§ YOUR OBJECTIVE: Using the material below, return exactly the lines between the one holding "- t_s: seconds" and the one holding "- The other", inclusive, and no others.

§ THE DATA:
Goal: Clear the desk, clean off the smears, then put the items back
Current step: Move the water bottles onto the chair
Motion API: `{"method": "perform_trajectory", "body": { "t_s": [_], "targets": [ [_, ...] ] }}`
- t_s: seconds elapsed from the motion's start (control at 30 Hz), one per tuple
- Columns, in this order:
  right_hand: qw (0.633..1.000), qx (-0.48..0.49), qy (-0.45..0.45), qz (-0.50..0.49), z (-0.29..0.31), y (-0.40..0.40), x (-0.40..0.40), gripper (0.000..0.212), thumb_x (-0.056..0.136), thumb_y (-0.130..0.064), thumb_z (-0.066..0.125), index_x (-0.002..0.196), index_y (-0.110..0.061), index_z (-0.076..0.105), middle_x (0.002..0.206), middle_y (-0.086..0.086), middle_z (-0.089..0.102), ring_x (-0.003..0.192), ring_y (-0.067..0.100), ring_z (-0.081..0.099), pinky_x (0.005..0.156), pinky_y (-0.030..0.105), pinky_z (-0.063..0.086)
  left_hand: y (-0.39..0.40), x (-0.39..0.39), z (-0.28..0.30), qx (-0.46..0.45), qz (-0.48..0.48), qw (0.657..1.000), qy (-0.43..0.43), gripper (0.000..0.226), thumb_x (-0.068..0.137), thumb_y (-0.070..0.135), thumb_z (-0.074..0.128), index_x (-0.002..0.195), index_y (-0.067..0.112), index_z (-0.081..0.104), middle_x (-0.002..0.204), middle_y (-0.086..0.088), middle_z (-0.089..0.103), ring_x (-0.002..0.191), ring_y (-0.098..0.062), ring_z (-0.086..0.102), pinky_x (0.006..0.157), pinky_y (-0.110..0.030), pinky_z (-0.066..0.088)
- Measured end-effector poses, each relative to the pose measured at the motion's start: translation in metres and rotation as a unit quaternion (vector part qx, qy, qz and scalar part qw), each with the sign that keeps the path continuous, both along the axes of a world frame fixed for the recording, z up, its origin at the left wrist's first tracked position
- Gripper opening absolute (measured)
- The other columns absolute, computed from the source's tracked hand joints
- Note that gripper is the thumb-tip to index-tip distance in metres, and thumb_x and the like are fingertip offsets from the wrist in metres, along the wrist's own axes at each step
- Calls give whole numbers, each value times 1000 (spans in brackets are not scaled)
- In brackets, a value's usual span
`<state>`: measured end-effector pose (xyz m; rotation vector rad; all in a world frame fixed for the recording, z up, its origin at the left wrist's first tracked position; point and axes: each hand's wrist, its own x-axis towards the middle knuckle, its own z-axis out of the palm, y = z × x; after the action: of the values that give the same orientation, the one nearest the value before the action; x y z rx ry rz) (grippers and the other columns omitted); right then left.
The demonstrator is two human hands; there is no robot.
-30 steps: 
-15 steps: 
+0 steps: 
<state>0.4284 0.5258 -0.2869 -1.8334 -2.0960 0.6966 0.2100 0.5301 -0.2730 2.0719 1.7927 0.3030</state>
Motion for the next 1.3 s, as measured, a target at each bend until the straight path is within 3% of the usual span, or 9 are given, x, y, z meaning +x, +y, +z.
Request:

§ OUTPUT OF THE TASK:
- t_s: seconds elapsed from the motion's start (control at 30 Hz), one per tuple
- Columns, in this order:
  right_hand: qw (0.633..1.000), qx (-0.48..0.49), qy (-0.45..0.45), qz (-0.50..0.49), z (-0.29..0.31), y (-0.40..0.40), x (-0.40..0.40), gripper (0.000..0.212), thumb_x (-0.056..0.136), thumb_y (-0.130..0.064), thumb_z (-0.066..0.125), index_x (-0.002..0.196), index_y (-0.110..0.061), index_z (-0.076..0.105), middle_x (0.002..0.206), middle_y (-0.086..0.086), middle_z (-0.089..0.102), ring_x (-0.003..0.192), ring_y (-0.067..0.100), ring_z (-0.081..0.099), pinky_x (0.005..0.156), pinky_y (-0.030..0.105), pinky_z (-0.063..0.086)
  left_hand: y (-0.39..0.40), x (-0.39..0.39), z (-0.28..0.30), qx (-0.46..0.45), qz (-0.48..0.48), qw (0.657..1.000), qy (-0.43..0.43), gripper (0.000..0.226), thumb_x (-0.068..0.137), thumb_y (-0.070..0.135), thumb_z (-0.074..0.128), index_x (-0.002..0.195), index_y (-0.067..0.112), index_z (-0.081..0.104), middle_x (-0.002..0.204), middle_y (-0.086..0.088), middle_z (-0.089..0.103), ring_x (-0.002..0.191), ring_y (-0.098..0.062), ring_z (-0.086..0.102), pinky_x (0.006..0.157), pinky_y (-0.110..0.030), pinky_z (-0.066..0.088)
- Measured end-effector poses, each relative to the pose measured at the motion's start: translation in metres and rotation as a unit quaternion (vector part qx, qy, qz and scalar part qw), each with the sign that keeps the path continuous, both along the axes of a world frame fixed for the recording, z up, its origin at the left wrist's first tracked position
- Gripper opening absolute (measured)
- The other columns absolute, computed from the source's tracked hand joints

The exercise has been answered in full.